▶ [DIRECTIONS FOR THIS TASK] Reading the listing that follows, count the lines where "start" appears, and answer with only that count.

───── RAW DATA

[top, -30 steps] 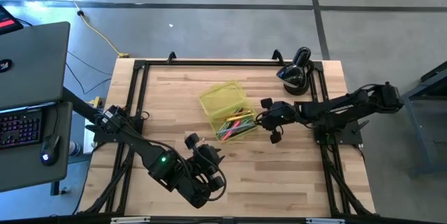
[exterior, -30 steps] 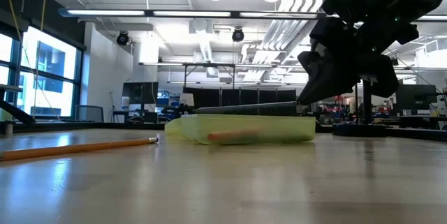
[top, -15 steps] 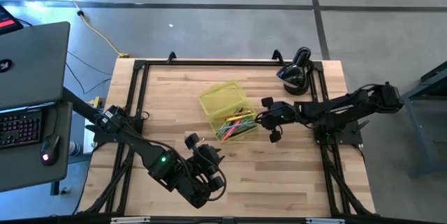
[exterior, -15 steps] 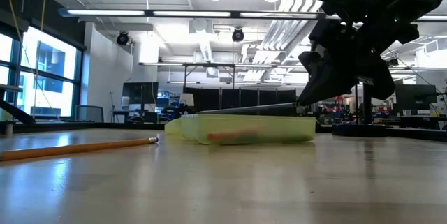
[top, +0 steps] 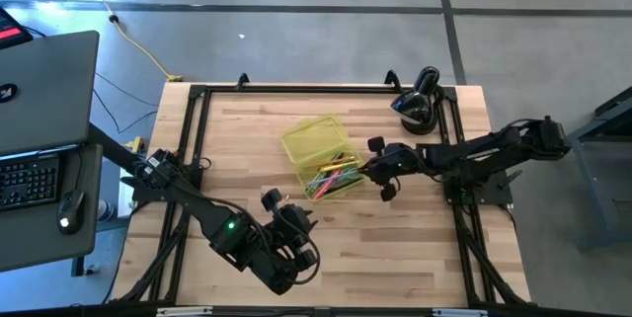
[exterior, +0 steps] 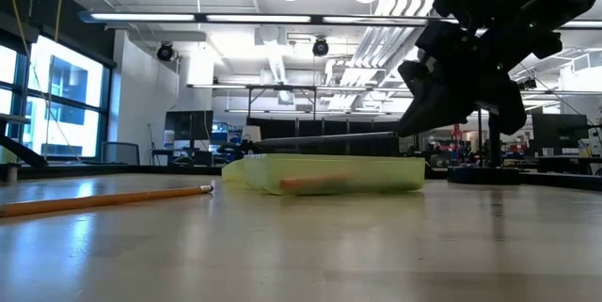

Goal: Pick & place school supplies into a supply box
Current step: Put the blue pencil into the yellow supply box, then put the orange pencil into the yellow supply box

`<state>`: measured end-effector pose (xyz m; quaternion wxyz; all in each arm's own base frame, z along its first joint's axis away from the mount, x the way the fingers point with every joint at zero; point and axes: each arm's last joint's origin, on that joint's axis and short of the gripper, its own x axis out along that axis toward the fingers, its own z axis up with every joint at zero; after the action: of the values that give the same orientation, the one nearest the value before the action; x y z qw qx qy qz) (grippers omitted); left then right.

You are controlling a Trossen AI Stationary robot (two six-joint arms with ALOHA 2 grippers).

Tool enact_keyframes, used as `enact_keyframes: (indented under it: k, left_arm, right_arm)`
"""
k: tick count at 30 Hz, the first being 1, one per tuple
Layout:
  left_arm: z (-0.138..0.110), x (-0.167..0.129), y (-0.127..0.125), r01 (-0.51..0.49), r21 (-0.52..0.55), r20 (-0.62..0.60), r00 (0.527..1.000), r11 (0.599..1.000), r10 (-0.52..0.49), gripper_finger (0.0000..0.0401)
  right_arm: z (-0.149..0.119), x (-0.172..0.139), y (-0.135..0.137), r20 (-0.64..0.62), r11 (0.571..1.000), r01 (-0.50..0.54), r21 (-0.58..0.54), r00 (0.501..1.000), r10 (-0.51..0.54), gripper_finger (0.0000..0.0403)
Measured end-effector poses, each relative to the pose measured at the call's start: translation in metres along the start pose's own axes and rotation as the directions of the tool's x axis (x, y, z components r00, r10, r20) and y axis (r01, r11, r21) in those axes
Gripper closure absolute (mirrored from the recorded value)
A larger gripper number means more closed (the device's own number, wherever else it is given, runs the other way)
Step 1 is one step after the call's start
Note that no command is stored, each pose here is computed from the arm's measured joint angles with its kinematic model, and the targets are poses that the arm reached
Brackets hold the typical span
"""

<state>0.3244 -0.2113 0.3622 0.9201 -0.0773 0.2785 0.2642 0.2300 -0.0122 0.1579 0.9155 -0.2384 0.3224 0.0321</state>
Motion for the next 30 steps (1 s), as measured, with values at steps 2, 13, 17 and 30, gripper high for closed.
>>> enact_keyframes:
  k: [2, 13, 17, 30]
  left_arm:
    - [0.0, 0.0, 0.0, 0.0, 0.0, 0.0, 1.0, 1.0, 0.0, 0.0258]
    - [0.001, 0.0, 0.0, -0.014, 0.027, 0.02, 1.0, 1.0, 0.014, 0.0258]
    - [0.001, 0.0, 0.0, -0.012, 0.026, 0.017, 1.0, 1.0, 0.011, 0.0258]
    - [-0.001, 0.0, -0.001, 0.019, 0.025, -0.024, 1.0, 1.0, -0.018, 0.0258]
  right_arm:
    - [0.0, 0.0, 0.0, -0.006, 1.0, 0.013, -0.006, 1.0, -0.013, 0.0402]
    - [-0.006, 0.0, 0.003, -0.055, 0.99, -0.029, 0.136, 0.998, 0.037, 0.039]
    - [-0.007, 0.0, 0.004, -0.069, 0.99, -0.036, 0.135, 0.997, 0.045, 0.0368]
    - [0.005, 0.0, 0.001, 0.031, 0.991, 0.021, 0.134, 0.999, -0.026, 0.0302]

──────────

▶ [WRITTEN ANSWER] 2